Dec 07, 2015 05:41 PM EST
Artist Patterson Clark transforms invasive plants and trees into inks and materials that he uses in his art.
(Photo : Painting by Patterson Clark)

With invasive plants clogging up parks around the continent, what's to be done about the little (and big) vine-y rascals?

One artist, Patterson Clark, is crushing stems, leaves and roots of a long list of the fast-growing weeds and vines and extracting inks from them. He derives gorgeous hues: gray, mushroom-y notes from the garlic mustard root's crown; a flat, bottle-green of bush honeysuckle bark; and pure, sunny yellow from leatherleaf mahonia bark, sometimes called leatherleaf holly. Not to mention the coral-y tone with origins in the thorny, land-wrapping stems of multiflora rose; the dark, watercolor-y rust that comes from Asiatic bittersweet roots; or the pure, chalkboard black of soot from burned weeds.
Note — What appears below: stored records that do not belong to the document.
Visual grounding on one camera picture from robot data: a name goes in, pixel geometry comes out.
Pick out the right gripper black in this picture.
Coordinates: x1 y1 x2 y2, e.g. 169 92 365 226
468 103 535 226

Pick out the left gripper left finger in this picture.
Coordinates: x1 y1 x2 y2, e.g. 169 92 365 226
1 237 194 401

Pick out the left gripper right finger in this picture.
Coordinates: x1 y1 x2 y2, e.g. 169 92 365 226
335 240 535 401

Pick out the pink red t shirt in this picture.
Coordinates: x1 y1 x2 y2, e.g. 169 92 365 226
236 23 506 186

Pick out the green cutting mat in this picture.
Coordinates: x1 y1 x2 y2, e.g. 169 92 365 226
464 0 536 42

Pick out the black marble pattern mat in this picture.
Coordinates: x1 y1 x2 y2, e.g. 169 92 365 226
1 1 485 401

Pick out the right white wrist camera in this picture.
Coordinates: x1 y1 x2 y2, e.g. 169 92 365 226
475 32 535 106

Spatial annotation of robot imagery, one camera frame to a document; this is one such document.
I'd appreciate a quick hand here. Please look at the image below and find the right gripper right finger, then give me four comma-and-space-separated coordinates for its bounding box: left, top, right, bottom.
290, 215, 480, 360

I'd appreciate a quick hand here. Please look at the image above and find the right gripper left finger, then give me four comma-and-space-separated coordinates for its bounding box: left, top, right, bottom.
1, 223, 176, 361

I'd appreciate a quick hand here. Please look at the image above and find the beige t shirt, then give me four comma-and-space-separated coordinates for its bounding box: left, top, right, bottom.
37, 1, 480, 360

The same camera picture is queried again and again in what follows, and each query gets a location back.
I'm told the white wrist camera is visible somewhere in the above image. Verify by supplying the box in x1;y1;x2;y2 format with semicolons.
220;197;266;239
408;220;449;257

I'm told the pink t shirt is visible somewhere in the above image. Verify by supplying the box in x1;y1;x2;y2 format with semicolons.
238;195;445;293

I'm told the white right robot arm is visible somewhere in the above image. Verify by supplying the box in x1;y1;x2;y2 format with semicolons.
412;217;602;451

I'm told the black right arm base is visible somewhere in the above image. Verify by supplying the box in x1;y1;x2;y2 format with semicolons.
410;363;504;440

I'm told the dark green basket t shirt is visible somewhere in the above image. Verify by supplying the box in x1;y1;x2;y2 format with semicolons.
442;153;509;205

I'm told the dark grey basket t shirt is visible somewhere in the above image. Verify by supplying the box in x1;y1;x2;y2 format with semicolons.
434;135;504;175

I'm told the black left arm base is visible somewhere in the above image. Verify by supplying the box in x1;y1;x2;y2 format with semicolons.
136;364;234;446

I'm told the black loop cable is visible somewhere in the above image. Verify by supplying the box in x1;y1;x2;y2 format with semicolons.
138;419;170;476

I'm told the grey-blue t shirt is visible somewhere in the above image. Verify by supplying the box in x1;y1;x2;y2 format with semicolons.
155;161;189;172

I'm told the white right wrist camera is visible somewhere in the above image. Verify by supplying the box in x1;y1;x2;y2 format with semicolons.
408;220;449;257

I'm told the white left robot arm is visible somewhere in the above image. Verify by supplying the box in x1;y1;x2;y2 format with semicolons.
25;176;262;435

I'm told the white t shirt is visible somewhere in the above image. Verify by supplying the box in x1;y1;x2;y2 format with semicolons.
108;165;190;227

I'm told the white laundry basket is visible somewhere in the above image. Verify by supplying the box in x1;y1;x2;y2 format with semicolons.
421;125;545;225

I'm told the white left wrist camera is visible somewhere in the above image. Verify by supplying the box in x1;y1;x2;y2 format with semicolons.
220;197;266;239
Clark, a science graphics editor with the Washington Post, has degrees in both biology and art/design and has created art from invasive plants for 10 years. He also glues fibers from multiflora rose's inner bark, European stinging nettle, porcelainberry and white mulberry into bamboo stems to put together paintbrushes. The frames for his prints also come from invasive tree species, as Nature Conservancy magazine reported.

On his website, Clark notes that he and his team harvest invasives from an arm of Rock Creek Park in Washington, D.C., called Whitehaven Parkway. The trees include Tulip Poplars, White Oak, Sugar Maple and American Beech. In areas where fallen trees let in light, invasive plants gather and take oxygen and space from yount trees. Clark takes non-native vines from these areas to make room for the saplings. 

Land managers around North America tend to welcome volunteers who tear out invasive plants to make room for greater biodiversity and local plants that use the land more efficiently. Each year, for instance, many parks encourage visitors to pick garlic mustard and make pesto from it. You might want to check with public land managers near you to see if they need volunteers. If you'd like to see more of Clark's work using invasive plants, go to his website here

For more great nature science stories and general news, please visit our sister site, Headlines and Global News (HNGN).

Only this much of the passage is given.